Отбирал, готовил больных и ассистировал Савитару Рананде я тоже без энтузиазма – слишком уж, на мой взгляд, в эндопротезировании суставов всё было предусмотрено, предсказуемо, стандартно и поэтому тускло, уныло. Конечно, это чудо – то больной годами не мог ходить, а тут на второй день после операции «бросил костыли свои и пошёл» – и это не метафора! Эффект от этих операций (Савитар менял коленные и тазобедренные суставы) превосходил самые смелые ожидания, а осложнений почти не бывало.
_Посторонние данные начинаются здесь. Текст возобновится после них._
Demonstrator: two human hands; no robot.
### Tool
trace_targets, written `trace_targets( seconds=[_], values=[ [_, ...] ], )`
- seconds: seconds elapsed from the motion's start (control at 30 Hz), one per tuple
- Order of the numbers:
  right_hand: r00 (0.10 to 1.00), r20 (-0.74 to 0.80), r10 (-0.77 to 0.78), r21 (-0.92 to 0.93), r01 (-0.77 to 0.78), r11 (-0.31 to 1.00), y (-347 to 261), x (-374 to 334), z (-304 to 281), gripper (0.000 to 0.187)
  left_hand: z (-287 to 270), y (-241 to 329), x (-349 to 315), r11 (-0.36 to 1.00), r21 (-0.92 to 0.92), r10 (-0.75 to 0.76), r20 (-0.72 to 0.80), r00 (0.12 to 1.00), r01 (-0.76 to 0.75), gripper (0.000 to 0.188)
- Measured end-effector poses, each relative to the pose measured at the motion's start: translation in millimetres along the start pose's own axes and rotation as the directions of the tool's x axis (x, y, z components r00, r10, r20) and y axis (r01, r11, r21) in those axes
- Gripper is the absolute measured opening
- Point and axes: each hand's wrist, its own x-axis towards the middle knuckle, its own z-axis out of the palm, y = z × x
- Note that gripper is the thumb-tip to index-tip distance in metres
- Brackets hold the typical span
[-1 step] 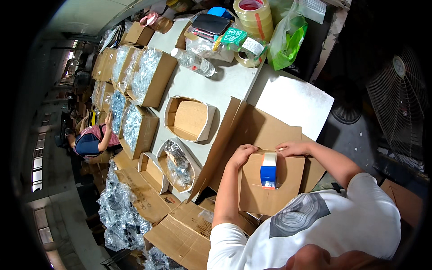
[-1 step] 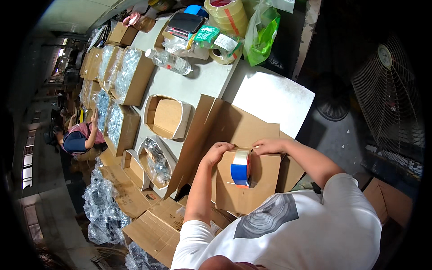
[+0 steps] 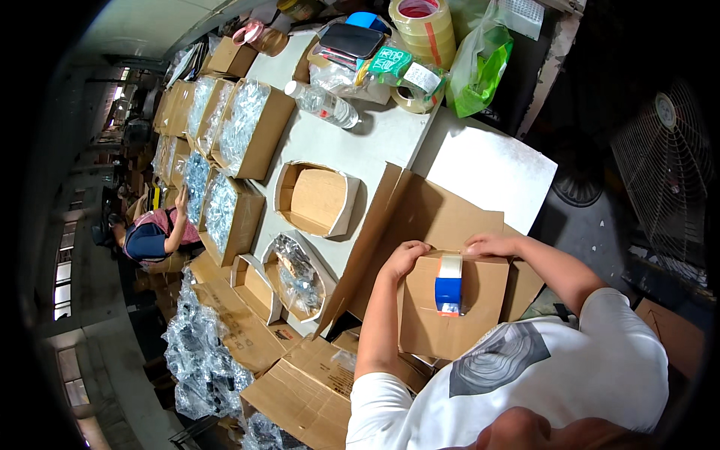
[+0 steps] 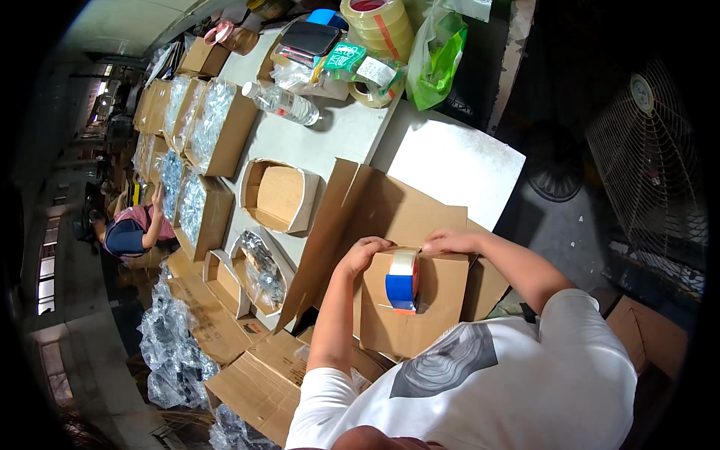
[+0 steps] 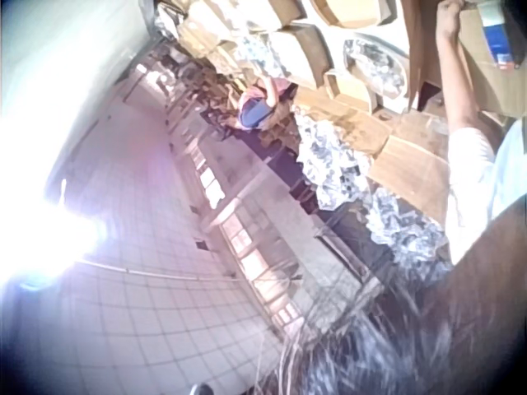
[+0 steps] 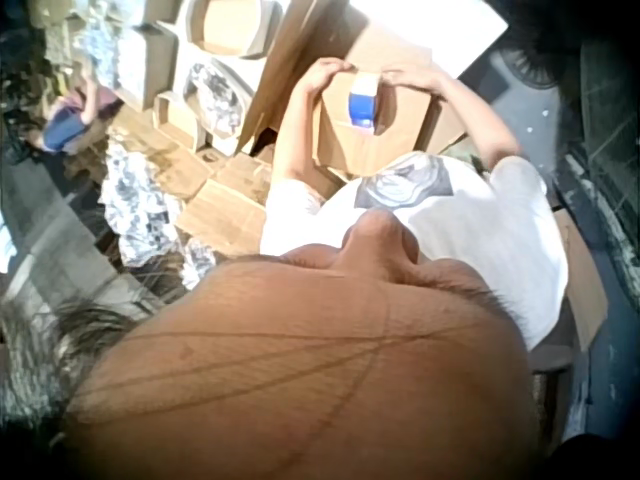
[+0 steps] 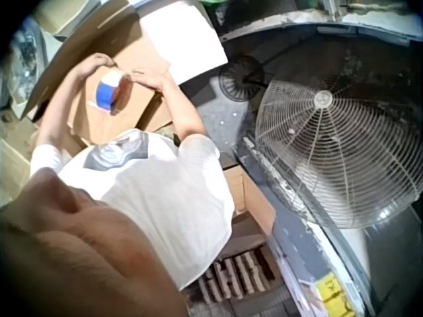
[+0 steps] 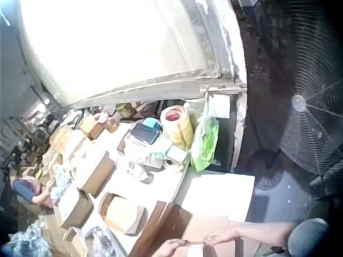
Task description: The person picks up wrapped items from a large box, places them into smaller boxes, and seals the smaller boxes with a tape dispenser.
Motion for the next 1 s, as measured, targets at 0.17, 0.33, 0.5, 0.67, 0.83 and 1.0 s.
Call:
trace_targets(
  seconds=[0.17,0.33,0.5,0.67,0.83,1.0],
  values=[
    [0.599,-0.627,-0.498,-0.764,-0.345,0.546,-22,-27,-9,0.042,-1,14,-1,0.993,0.063,-0.1,0.002,0.995,0.099,0.013],
    [0.756,-0.542,-0.367,-0.683,-0.141,0.717,-40,-37,-11,0.035,8,-2,2,0.992,0.105,0.098,-0.24,0.966,-0.075,0.031],
    [0.909,-0.18,-0.376,-0.705,0.148,0.694,-36,-72,26,0.043,10,-20,-14,0.908,0.288,0.388,-0.297,0.873,-0.306,0.02],
    [0.979,-0.084,-0.188,-0.584,0.105,0.805,-21,-80,13,0.036,72,11,-50,0.294,0.91,0.814,-0.078,0.575,-0.293,0.013],
    [0.69,0.186,-0.699,-0.474,0.687,0.551,-123,-69,58,0.034,82,-9,-47,0.383,0.821,0.741,0.002,0.672,-0.424,0.014],
    [0.817,0.525,-0.24,-0.76,0.576,0.301,-142,-58,74,0.041,81,5,-52,0.443,0.769,0.685,0.04,0.727,-0.46,0.017]
  ],
)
Но всё это было ожидаемо, поэтому лишено того оттенка эмоциональности, романтики и борьбы, с которым я сроднился с самых первых шагов на поприще травматологии и ортопедии в Великобелозёрской центральной районной больнице, куда попал по распределению после мединститута. «Цимесом» профессии было поставить правильный диагноз непонятному больному, успешно прооперировать неоперабельный перелом при отсутствии материальной базы, вытянуть человека с того света при несовместимой с жизнью травме… да даже грамотно выдать левый «больничный лист», так, чтобы ни одна экспертиза не докопалась.

Поэтому в программе замены суставов кхмерским больным, производимым индийским ортопедом, русский доктор участвовал только из-за денег – без азартно-эмоциональной вовлечённости.

Собственно, на конференцию-то я поехал только затем, чтобы сменить обстановку и посмотреть Индию – больно уж надоело мне торчать в Пном Пне, хоть и работая.

Наверное, виною такой прохлады в отношении высоких технологий в ортопедии было т.н. «профессиональное выгорание», которому, как утверждают, подвержены все врачи, особенно, со стажем. А моя карьера уже клонилась к закату!

Своё свободное время я обычно проводил в компании с бутылкой, за что так ругал меня Жан. Сам он почти не пил, поэтому был не в силах понять чудодейственный эффект, производимый алкоголем в тропиках! Почему-то считается, что в жару пить нельзя. Действительно, когда я работал хирургом в Узбекистане, в городе Навои, мне однажды после операции старшие товарищи налили стакан коньяку – меня вызвали из дома, и, проассистировав на операции, я должен был идти домой – точнее, в общагу, где тогда жил. Коньяк был очень хороший, армянский, «пятизвёздочный». Я в свои 24 года махнул стакан не глядя, закусил шоколадкой и вышел в 60-градусную августовскую жару, в пустынно-безводной местности между Бухарой и Самаркандом. Как я тогда добрался до общаги – не могу вспомнить до сих пор.